Central Bank Digital Currency (CBDC)

Central Bank Digital Currency (CBDC)

Introduction

The central bank digital currency system is a system in which digital currency produced, managed, and regulated by the central bank takes the place of paper currency. The main advantages of the system can be increased seigniorage revenues, reduced transaction costs, increased transaction speed, reduced informal economy, reduced tax losses, lower real interest rates, acceleration of economic development, and protection against pandemics.

1. What is Digital Currency?

Money has changed and taken different forms over the years in response to the needs of societies. In the early 21st century, the digital and information revolution has made paper money no longer able to fully meet the needs of society. Digital currencies have emerged to address this need. Digital currency is a digital currency unit that exists in digital environments. It is a numerical element, an exchange tool, a currency that serves as a value, acceptability, trade, savings, and lending, but also has some differences from traditional paper or metal money.

2. What is Central Bank Digital Currency (CBDC)?

Central Bank Digital Currency is a digital currency unit produced by the Central Bank of the Republic of Turkey (CBRT). The purpose of this currency is to facilitate and accelerate transactions between institutions and organizations in Turkey. Central Bank Digital Currency can also be considered as a digital version of the Turkish Lira and is provided to users through a service provided by the CBRT.

Central Bank Digital Currency is used through digital wallets. These wallets allow users to store their digital currency units and make transactions with them. Transactions made with Central Bank Digital Currency can be tracked and monitored by the CBRT, and fraud and money laundering activities can be prevented.
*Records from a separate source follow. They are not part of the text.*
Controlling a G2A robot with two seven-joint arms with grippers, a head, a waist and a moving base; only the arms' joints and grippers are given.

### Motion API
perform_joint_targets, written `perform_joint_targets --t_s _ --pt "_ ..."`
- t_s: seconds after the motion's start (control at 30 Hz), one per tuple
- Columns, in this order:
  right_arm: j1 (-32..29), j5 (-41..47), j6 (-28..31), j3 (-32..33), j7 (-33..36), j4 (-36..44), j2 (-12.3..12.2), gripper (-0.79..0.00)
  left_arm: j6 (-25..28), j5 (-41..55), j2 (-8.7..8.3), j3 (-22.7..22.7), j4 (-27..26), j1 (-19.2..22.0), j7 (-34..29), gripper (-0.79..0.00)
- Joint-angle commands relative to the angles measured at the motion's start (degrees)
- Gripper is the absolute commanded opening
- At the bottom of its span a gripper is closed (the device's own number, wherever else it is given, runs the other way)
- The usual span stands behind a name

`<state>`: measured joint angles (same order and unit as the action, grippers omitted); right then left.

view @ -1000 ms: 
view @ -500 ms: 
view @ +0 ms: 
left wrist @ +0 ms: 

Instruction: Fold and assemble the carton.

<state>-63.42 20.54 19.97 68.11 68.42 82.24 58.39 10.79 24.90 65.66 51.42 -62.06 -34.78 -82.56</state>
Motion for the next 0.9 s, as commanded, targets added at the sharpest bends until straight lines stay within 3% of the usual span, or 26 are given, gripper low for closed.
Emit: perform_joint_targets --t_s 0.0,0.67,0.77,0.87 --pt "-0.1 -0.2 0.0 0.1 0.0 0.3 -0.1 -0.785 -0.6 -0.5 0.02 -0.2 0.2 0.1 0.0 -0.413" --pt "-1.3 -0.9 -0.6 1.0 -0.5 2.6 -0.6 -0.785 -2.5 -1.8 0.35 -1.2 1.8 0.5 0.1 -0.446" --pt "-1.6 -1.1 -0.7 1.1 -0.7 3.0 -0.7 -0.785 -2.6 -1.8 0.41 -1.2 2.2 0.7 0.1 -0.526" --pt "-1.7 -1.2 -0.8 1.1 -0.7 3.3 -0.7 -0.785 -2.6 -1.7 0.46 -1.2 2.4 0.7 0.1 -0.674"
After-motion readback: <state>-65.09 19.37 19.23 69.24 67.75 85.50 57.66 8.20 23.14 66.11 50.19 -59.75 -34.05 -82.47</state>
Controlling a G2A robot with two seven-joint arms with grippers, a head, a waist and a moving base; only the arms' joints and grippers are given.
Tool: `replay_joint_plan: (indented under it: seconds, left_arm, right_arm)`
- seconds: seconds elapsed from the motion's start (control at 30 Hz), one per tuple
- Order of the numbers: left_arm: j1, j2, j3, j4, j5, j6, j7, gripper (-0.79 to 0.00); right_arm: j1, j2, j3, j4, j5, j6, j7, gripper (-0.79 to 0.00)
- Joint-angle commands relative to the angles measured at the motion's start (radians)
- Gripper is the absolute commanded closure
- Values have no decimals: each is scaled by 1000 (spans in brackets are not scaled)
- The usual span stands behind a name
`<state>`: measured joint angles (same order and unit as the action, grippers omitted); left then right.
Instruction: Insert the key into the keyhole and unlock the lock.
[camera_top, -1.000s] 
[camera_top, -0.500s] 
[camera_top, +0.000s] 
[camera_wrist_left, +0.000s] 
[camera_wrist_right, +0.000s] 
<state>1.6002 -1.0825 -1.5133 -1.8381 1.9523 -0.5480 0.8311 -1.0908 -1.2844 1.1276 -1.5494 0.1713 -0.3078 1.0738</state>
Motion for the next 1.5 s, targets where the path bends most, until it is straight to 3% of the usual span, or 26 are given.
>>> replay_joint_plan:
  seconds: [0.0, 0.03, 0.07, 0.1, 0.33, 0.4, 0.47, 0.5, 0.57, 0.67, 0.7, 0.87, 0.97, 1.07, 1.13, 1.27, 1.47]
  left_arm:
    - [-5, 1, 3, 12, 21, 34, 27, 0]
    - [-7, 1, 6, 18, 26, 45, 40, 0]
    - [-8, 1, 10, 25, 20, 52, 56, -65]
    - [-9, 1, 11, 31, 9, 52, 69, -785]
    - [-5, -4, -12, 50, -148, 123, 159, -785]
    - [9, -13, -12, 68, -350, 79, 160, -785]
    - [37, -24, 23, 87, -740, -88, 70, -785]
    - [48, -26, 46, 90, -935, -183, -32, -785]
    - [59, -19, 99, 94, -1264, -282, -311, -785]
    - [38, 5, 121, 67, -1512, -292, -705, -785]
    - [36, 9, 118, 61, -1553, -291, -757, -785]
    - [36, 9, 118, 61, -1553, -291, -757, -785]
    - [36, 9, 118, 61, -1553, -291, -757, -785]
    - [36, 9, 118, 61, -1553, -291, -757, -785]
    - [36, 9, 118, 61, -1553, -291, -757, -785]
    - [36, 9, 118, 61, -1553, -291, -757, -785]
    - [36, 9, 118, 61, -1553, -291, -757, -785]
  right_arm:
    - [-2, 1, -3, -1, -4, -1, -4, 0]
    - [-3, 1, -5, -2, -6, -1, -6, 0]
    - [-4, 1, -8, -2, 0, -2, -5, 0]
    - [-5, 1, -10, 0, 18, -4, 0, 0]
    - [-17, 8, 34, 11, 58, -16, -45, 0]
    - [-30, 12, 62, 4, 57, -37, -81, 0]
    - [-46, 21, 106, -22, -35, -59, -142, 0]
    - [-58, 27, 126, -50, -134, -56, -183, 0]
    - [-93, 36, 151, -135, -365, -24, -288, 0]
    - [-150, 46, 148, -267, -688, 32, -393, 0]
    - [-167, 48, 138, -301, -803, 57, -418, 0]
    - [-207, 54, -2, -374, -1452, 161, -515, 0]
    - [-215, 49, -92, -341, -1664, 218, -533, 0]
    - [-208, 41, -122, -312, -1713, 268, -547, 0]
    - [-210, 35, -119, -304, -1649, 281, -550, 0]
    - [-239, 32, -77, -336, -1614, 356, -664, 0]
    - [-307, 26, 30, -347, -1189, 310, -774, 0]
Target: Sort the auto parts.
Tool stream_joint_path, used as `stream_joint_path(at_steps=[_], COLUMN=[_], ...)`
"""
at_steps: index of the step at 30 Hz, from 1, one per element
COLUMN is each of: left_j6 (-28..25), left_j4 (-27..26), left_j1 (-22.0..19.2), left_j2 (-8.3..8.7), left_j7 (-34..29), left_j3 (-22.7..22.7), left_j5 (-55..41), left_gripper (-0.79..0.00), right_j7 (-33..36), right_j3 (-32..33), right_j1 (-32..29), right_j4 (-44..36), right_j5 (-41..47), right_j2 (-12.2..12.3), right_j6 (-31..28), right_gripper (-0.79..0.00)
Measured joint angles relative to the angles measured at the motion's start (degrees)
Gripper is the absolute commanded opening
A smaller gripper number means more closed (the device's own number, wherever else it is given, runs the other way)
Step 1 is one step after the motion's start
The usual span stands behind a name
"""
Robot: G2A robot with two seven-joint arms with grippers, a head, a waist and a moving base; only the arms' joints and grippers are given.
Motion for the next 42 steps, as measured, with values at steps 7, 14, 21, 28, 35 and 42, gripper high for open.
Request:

3. Advantages and Disadvantages of Central Bank Digital Currency

The advantages of Central Bank Digital Currency can be listed as follows:

  • Increased efficiency and speed in transactions,

  • Lower transaction costs, 

  • Increased financial inclusion, 

  • Increased security and prevention of fraud and money laundering,

  • Ability to use in digital platforms and e-commerce,

  • Reduction of the use of cash, which can contribute to the fight against tax evasion and the informal economy.

On the other hand, the disadvantages of Central Bank Digital Currency can be listed as follows:

  • Dependence on technology and infrastructure,

  • The possibility of cyber attacks and data breaches,

  • The need for proper regulation and supervision,

  • The potential impact on monetary policy and the banking system,

  • The potential for unequal distribution and concentration of wealth.

 

4. Conclusion

In conclusion, Central Bank Digital Currency has the potential to bring significant benefits to the economy and financial system by increasing efficiency, reducing costs, increasing financial inclusion, and increasing security. However, it is important to carefully consider the potential disadvantages and take necessary precautions to mitigate them. The CBRT's efforts to adapt Central Bank Digital Currency to real life after the R&D phase is completed will be a significant step towards the use of digital currencies in Turkey.